LS: I hope people don't walk out because if you stay in the theater you are rewarded. It starts with a few heavy scenes, and there's no conventional title sequence or music. You are suddenly in the middle of this very sad film (laughs).

MM: How rough was the script when you began to shoot? Did you have your ending written?

LS: No, I didn't write the ending until we were in Venice, actually. And I would change the script all the time. Sometimes a scene would be written in great detail and sometimes the script would only indicate the gist of what happens and we would improvise. Sometimes I rewrote a scene the evening before we shot it-but that I've always done. People accept that, as long as what you come up with is better that what you had; it can make the process very lively and they respect it. But it's not an ideal way to work at all. The ideal way is to have a completed, excellent script and just shoot. When I have good material I don't change it at all; then the thing is much bigger than I am.

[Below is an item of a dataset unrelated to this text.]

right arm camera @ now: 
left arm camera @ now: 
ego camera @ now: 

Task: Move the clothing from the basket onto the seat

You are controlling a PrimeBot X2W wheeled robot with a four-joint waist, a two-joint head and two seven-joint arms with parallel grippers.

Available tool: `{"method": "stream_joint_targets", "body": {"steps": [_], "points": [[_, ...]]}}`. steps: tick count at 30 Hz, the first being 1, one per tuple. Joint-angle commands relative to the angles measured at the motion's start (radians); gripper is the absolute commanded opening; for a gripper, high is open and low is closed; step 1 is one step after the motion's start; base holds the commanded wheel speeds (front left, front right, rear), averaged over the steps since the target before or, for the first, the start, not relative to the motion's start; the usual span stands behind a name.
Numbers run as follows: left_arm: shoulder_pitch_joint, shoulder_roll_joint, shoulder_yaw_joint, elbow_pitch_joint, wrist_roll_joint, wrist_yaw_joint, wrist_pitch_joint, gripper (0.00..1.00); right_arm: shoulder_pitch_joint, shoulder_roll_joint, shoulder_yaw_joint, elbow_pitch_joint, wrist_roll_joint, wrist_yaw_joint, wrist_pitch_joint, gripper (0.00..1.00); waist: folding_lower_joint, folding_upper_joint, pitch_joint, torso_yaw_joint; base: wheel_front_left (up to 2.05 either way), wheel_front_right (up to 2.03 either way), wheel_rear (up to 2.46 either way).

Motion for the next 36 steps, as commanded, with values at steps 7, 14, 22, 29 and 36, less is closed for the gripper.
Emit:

MM: Going in with an incomplete script wasn't a prerequisite for Dogme, though.

LS: No, it was partly bad discipline, partly just wanting to improvise and part of it is the Dogme way of not planning too much-working in a sort of freehand, like a fresco painter. The script is still full of all sorts of set-ups and details that pay off; everything happens for a reason. If you look at it closely you can see that there is still a very structured system at work.

MM: What did you learn from making a Dogme picture? When you go back to television or making a film with a larger budget, in a more conventional way, do you think your approach will be different?

LS: I trust myself a lot more than I did. I hope so, anyway, and when I actually start shooting my next picture, that will be true. What happened to me as a director is the same thing that happens to some of these characters in the film: I am changing my own psychological bent in a much more positive direction.